:: TASK REQUIREMENTS ::
When the word "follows" shows up in a line of the data below, copy that whole line.

--- START ---

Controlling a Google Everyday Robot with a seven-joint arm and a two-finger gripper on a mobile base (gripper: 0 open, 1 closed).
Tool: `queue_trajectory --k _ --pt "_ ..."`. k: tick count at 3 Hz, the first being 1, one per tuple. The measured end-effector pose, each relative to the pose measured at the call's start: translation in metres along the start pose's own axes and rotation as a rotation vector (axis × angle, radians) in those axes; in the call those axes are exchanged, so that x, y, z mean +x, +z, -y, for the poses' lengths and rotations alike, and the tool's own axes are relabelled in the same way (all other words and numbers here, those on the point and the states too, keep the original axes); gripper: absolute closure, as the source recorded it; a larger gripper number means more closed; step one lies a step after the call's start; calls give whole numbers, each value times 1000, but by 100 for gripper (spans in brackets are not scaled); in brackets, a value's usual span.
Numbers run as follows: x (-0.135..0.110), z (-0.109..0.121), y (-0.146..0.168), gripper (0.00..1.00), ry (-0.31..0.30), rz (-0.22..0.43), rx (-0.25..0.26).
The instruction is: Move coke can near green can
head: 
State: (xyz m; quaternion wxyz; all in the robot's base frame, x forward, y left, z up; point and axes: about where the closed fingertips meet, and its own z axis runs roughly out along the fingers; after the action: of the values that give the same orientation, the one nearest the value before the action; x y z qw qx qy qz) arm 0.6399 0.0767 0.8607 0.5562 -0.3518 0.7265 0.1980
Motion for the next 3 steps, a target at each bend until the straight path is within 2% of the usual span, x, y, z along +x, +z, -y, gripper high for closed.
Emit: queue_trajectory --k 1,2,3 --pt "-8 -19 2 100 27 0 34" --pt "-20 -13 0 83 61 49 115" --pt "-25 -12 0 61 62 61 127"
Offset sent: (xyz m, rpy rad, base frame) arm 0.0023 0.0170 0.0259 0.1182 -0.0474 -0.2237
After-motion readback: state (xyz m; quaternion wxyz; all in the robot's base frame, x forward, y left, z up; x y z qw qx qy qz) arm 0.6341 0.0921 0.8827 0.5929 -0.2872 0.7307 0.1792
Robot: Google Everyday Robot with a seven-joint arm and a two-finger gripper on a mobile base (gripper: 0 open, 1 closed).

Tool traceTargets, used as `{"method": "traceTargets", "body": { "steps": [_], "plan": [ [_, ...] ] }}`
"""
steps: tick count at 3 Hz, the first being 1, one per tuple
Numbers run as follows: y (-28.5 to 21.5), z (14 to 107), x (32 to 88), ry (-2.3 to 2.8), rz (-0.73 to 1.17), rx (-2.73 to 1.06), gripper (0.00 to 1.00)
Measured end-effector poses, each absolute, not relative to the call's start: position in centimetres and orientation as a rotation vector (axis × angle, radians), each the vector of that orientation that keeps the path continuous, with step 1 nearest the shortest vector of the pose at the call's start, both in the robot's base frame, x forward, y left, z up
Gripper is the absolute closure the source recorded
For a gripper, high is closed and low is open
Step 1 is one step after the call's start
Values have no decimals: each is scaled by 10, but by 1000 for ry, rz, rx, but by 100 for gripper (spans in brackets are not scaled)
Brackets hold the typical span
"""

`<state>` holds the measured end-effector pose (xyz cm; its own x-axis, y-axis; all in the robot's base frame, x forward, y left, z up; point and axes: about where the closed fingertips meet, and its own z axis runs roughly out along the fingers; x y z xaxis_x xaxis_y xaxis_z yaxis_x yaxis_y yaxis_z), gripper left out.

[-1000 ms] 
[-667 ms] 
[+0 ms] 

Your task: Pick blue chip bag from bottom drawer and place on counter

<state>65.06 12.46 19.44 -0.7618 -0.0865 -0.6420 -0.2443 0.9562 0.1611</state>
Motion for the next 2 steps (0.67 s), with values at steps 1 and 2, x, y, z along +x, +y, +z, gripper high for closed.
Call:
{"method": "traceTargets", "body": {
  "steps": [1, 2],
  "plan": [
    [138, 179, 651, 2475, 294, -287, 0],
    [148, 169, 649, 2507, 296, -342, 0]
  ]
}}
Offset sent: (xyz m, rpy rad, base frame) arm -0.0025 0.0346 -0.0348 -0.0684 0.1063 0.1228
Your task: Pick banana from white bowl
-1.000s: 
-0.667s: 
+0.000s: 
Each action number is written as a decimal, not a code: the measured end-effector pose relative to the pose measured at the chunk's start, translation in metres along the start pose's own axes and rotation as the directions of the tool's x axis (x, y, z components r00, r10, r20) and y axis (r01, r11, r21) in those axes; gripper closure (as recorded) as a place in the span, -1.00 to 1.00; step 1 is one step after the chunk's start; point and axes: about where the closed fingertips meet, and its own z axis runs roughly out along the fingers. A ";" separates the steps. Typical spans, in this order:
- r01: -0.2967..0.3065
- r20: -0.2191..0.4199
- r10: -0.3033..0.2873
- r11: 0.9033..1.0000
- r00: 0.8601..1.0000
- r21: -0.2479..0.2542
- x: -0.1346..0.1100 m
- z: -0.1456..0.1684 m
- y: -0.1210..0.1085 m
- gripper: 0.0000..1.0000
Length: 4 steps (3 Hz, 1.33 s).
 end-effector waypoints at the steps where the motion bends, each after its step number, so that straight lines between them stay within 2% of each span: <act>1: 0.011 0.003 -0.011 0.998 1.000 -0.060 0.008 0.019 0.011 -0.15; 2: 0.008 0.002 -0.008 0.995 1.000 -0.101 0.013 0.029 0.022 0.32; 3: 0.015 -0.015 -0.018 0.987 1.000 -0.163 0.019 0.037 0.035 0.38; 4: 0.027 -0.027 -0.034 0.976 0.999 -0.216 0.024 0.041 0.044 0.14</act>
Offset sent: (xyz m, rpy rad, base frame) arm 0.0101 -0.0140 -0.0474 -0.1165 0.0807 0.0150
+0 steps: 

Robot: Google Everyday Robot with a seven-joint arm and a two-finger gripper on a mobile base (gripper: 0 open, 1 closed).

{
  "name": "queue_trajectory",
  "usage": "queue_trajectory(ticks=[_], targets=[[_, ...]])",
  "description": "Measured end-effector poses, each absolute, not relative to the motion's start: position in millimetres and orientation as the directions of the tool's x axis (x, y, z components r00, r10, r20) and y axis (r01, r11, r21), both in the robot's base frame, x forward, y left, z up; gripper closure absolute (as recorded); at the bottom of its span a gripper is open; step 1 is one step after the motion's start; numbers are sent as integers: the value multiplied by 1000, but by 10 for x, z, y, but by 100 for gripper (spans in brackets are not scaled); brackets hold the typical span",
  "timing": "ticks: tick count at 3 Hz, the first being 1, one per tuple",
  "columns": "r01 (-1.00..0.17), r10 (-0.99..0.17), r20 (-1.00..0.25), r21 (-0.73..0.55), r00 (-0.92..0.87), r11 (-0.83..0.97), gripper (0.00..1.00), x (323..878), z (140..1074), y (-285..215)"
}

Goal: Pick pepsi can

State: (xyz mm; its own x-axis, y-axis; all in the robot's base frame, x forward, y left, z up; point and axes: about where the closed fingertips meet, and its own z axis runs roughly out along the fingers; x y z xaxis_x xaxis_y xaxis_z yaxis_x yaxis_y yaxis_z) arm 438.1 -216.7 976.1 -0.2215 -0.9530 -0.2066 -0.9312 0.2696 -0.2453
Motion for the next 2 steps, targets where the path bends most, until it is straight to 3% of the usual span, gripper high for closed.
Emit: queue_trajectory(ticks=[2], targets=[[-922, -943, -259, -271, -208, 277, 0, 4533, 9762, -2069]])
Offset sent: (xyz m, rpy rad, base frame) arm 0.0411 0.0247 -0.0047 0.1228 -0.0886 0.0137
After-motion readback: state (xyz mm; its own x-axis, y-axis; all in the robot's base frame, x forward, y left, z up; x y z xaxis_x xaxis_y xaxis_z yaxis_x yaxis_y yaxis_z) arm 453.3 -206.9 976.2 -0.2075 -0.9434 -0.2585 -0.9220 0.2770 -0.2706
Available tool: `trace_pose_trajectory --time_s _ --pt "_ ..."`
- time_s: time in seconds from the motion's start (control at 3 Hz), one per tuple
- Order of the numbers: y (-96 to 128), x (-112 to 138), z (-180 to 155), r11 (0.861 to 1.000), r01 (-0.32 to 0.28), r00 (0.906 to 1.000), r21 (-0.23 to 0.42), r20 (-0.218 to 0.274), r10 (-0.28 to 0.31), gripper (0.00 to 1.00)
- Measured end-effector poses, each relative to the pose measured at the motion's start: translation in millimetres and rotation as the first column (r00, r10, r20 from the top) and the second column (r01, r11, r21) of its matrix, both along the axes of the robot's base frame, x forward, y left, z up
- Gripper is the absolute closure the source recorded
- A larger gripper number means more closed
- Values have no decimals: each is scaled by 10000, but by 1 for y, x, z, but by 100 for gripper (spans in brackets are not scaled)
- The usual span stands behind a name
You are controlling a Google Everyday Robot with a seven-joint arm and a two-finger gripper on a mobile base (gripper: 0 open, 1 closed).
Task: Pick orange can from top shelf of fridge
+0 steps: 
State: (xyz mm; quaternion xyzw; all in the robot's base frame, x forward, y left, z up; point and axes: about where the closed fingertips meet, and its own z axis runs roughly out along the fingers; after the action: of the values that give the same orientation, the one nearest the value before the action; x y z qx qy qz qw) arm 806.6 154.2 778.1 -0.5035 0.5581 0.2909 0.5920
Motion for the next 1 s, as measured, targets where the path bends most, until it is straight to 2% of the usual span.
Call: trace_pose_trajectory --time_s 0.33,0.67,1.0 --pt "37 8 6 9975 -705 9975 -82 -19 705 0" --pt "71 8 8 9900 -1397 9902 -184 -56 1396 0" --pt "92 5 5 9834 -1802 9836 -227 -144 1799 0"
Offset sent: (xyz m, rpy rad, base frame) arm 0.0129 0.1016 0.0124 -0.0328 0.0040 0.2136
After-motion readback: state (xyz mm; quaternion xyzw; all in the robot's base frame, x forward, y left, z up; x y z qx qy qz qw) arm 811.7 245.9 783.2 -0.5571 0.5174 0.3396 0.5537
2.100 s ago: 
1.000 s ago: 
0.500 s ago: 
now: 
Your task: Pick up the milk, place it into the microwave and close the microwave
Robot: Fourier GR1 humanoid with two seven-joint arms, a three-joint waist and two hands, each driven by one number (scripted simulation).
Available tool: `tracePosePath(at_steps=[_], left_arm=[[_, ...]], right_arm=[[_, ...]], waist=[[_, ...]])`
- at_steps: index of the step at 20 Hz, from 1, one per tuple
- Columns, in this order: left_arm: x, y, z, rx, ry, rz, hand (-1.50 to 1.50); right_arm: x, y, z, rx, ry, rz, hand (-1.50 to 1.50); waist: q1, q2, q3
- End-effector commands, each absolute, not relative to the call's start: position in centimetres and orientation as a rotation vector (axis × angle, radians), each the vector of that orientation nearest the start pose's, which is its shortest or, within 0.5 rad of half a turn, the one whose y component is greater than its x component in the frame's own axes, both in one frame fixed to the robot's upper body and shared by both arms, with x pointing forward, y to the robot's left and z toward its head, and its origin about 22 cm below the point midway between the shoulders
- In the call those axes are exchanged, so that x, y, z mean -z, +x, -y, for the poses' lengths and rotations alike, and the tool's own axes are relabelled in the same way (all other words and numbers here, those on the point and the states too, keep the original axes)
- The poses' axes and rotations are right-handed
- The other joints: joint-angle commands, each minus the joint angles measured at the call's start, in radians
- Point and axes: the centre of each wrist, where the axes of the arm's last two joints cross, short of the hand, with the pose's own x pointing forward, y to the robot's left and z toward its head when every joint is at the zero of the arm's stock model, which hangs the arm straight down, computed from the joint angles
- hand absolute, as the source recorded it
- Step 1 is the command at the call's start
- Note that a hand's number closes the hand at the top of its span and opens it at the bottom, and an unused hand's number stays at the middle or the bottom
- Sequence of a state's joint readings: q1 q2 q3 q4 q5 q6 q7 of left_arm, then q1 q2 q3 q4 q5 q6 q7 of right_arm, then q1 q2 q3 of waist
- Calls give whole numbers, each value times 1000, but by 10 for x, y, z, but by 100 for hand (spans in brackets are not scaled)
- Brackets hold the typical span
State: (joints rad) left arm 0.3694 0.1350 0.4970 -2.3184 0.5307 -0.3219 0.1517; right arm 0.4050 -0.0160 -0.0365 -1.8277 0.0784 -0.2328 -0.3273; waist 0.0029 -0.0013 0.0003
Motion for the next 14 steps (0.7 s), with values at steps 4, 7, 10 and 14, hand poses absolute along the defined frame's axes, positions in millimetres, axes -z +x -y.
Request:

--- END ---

:: SOLUTION ::
Numbers run as follows: x (-0.135..0.110), z (-0.109..0.121), y (-0.146..0.168), gripper (0.00..1.00), ry (-0.31..0.30), rz (-0.22..0.43), rx (-0.25..0.26).
Numbers run as follows: y (-28.5 to 21.5), z (14 to 107), x (32 to 88), ry (-2.3 to 2.8), rz (-0.73 to 1.17), rx (-2.73 to 1.06), gripper (0.00 to 1.00)

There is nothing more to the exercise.